Laporan Pentagon baru memperingatkan ancaman laser Rusia dan Cina ke satelit AS

Dari Zee.Wiki (ID)
Lompat ke: navigasi, cari

Laporan Pentagon baru memperingatkan ancaman laser Rusia dan Cina ke satelit AS[sunting]

Trump memerintahkan pembuatan Komando Luar Angkasa AS
  • Sebuah laporan Pentagon baru tentang ancaman di luar angkasa memperingatkan bahwa China dan Rusia sama-sama mengembangkan kemampuan untuk mengancam posisi unggulan AS, termasuk laser yang dapat menargetkan dan menghancurkan satelit AS.
  • "China dan Rusia, khususnya, sedang mengembangkan berbagai cara untuk mengeksploitasi ketergantungan AS pada sistem berbasis ruang dan menantang posisi AS di ruang angkasa, " kata laporan Badan Intelijen Pertahanan.
  • Laporan, yang diterbitkan Senin, berjudul "Tantangan untuk Keamanan di Luar Angkasa, " dan memeriksa kemampuan ruang angkasa Rusia, Cina, Iran, dan Korea Utara.
  • Satelit AS memainkan peran penting dalam segala hal mulai dari navigasi, penargetan senjata dan pengumpulan intelijen, termasuk mengawasi program senjata nuklir Korea Utara dan memantau aktivitas militer Rusia dan Cina.
Trump memerintahkan pembuatan Komando Luar Angkasa AS
  • Mereka juga menyimpan sensor yang terlibat dalam mendeteksi peluncuran rudal musuh.
  • Kebutuhan untuk membantu melindungi satelit AS telah dikutip oleh administrasi Trump sebagai alasan mengapa AS membutuhkan Pasukan Luar Angkasa.
  • Laporan tersebut merinci senjata anti-satelit Rusia dan Cina, termasuk sistem perang elektronik, senjata berenergi terarah, dan rudal anti-satelit "kinetik".
  • Dikatakan baik Beijing dan Moskow "kemungkinan" mengejar "senjata laser untuk mengacaukan, menurunkan, atau merusak satelit dan sensor mereka."
  • "China kemungkinan akan mengirimkan senjata laser berbasis darat yang dapat melawan sensor berbasis ruang-orbit rendah pada tahun 2020, dan pada pertengahan hingga akhir tahun 2020-an, negara itu mungkin menerjunkan sistem tenaga yang lebih tinggi yang memperluas ancaman pada struktur non-nuklir." satelit optik, "kata laporan itu
  • Ia menambahkan bahwa China "mungkin sudah memiliki kemampuan terbatas untuk menggunakan sistem laser terhadap sensor satelit."
  • Laporan mengatakan bahwa Rusia telah mengirimkan senjata laser ke Pasukan Aerospace sebelum Juli 2018, yang kemungkinan ditujukan untuk misi anti-satelit.
  • "Rusia juga mengembangkan sistem senjata laser udara (anti-satelit) untuk digunakan terhadap sensor pertahanan rudal berbasis ruang angkasa, " kata laporan itu.

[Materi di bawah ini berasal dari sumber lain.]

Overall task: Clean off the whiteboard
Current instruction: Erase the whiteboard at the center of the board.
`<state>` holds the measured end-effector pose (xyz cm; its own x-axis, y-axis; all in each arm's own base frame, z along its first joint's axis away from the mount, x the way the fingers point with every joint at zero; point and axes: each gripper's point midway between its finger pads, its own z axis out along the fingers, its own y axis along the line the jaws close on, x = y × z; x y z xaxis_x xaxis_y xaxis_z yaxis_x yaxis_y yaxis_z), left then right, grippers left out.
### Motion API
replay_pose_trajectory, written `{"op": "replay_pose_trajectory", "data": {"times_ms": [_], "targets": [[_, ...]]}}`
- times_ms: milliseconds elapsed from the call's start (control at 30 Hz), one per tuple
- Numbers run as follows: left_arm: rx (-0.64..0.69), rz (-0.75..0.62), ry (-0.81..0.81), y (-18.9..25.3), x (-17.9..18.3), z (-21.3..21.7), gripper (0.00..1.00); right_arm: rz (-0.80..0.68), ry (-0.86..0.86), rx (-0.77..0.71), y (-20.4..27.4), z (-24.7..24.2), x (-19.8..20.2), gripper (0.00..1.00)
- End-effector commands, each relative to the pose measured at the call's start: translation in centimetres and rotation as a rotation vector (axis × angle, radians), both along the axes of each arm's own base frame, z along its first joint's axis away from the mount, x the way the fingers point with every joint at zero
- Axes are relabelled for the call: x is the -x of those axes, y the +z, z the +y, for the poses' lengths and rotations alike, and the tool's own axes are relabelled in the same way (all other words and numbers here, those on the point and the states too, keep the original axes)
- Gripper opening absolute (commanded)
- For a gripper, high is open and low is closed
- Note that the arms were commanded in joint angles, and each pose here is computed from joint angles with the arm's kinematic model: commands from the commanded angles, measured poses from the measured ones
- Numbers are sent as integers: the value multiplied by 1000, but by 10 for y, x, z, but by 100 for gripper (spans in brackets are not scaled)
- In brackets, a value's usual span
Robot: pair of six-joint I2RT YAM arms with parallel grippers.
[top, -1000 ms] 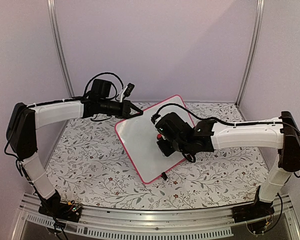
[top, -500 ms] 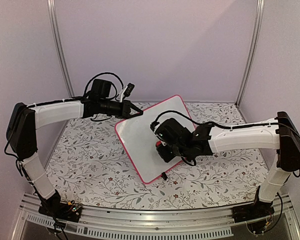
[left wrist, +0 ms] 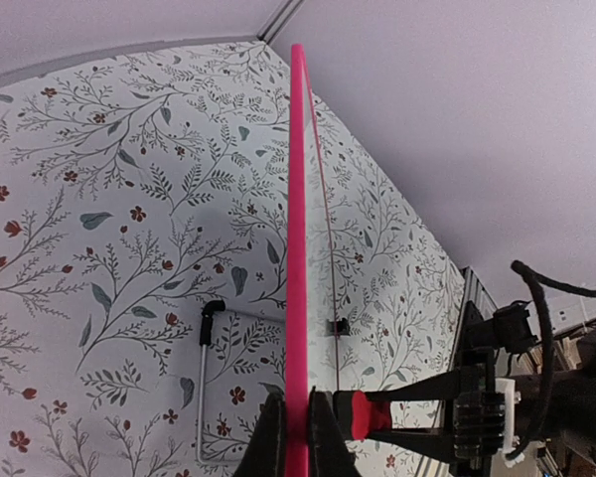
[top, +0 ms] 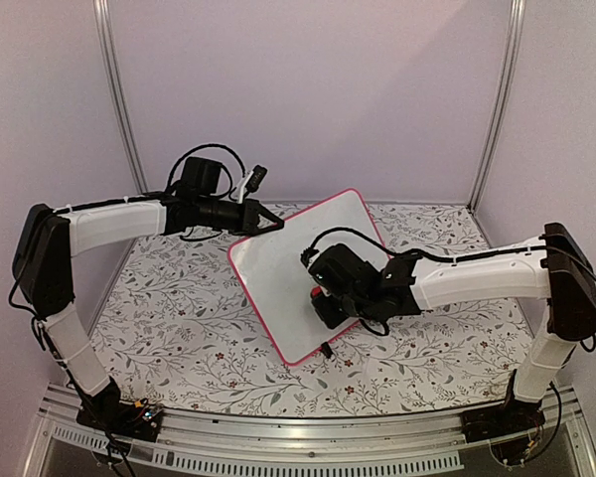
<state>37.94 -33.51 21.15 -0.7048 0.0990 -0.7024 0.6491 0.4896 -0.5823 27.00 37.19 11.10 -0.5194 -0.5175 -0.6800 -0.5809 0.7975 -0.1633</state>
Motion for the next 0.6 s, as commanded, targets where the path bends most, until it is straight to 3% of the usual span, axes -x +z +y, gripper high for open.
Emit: {"op": "replay_pose_trajectory", "data": {"times_ms": [0, 567], "targets": [[-62, -3, -2, -20, 2, -7, 0, 75, 2, 65, -35, -12, 12, 0], [-63, -3, -1, -20, 3, -7, 0, 119, -11, 108, -51, -31, 29, 0]]}}
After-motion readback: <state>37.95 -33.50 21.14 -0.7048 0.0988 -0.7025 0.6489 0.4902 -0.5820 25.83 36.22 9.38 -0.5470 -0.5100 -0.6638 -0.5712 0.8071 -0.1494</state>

BERDIRI: Orang-orang tidak
  • Pemerintahan Trump secara aktif mempertimbangkan untuk menempatkan sensor canggih di ruang angkasa sebagai bagian dari Tinjauan Pertahanan Rudal baru-baru ini, yang diluncurkan bulan lalu.
  • Selain laser berenergi terarah, laporan itu memperingatkan bahwa China memiliki rudal operasional yang mampu mengenai satelit di orbit rendah bumi sementara Rusia sedang dalam proses mengembangkannya.

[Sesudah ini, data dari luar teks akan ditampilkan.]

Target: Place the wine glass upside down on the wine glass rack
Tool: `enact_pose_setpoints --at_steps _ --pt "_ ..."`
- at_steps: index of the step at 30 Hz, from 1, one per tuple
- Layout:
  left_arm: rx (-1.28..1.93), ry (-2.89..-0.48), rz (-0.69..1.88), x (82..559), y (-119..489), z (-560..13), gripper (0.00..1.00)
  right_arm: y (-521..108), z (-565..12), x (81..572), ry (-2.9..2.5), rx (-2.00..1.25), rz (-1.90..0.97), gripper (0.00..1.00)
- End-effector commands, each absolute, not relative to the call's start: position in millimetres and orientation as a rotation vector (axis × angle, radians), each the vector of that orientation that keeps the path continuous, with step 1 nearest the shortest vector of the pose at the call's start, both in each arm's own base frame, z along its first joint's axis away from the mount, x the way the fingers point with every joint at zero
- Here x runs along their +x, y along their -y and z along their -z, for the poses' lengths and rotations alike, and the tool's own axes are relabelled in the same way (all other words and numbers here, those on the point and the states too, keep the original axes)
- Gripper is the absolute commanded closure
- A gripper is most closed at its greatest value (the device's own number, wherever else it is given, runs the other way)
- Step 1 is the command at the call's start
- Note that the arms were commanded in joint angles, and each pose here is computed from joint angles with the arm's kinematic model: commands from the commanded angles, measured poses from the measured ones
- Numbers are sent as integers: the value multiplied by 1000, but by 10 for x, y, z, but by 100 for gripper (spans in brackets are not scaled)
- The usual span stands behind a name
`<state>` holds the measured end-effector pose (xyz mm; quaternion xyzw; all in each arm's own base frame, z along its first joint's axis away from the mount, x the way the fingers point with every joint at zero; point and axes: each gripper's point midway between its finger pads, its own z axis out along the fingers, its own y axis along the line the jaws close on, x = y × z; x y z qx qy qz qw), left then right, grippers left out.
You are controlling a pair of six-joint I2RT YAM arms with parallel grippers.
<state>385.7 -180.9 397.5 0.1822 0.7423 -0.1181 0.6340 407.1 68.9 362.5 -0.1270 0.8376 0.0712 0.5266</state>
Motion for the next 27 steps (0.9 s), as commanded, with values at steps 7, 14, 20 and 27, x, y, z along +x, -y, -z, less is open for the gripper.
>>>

  • Militer Cina "memiliki rudal operasional berbasis darat (anti-satelit) yang ditujukan untuk menargetkan satelit (orbit rendah bumi), " kata laporan itu, menambahkan bahwa "China juga telah membentuk unit militer yang telah memulai pelatihan dengan (anti-satelit) rudal. "
  • Laporan itu mengatakan Rusia "kemungkinan" mengembangkan "sistem rudal bergerak berbasis darat yang mampu menghancurkan target antariksa" di orbit rendah bumi selain rudal balistik.

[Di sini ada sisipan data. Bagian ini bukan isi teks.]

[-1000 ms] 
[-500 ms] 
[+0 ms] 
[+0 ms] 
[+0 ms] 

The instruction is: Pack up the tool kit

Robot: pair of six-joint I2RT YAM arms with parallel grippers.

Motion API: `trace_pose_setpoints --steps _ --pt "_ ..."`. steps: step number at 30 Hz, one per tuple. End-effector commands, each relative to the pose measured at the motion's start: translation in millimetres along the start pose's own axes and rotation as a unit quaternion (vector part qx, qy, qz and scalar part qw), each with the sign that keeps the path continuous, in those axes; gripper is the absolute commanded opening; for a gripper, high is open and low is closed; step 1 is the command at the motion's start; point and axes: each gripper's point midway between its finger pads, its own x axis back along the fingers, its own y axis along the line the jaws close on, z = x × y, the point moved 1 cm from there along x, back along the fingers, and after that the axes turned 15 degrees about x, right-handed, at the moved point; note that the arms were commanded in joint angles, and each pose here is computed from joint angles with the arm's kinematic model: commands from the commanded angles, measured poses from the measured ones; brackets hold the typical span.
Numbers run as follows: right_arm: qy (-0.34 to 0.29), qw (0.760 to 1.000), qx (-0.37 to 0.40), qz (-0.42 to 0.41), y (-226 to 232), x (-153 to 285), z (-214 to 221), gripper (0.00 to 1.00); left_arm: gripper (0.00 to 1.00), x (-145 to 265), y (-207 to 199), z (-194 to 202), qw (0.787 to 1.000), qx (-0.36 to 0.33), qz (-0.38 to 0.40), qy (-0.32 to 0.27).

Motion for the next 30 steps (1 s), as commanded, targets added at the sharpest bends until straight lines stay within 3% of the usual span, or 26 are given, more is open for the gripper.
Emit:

  • "Sistem senjata ini kemungkinan akan beroperasi dalam beberapa tahun mendatang, " tambah laporan itu.
  • Laporan itu mengatakan Rusia dan China juga mengembangkan satelit "inspeksi dan servis" yang juga dapat digunakan untuk melakukan serangan terhadap satelit di orbit.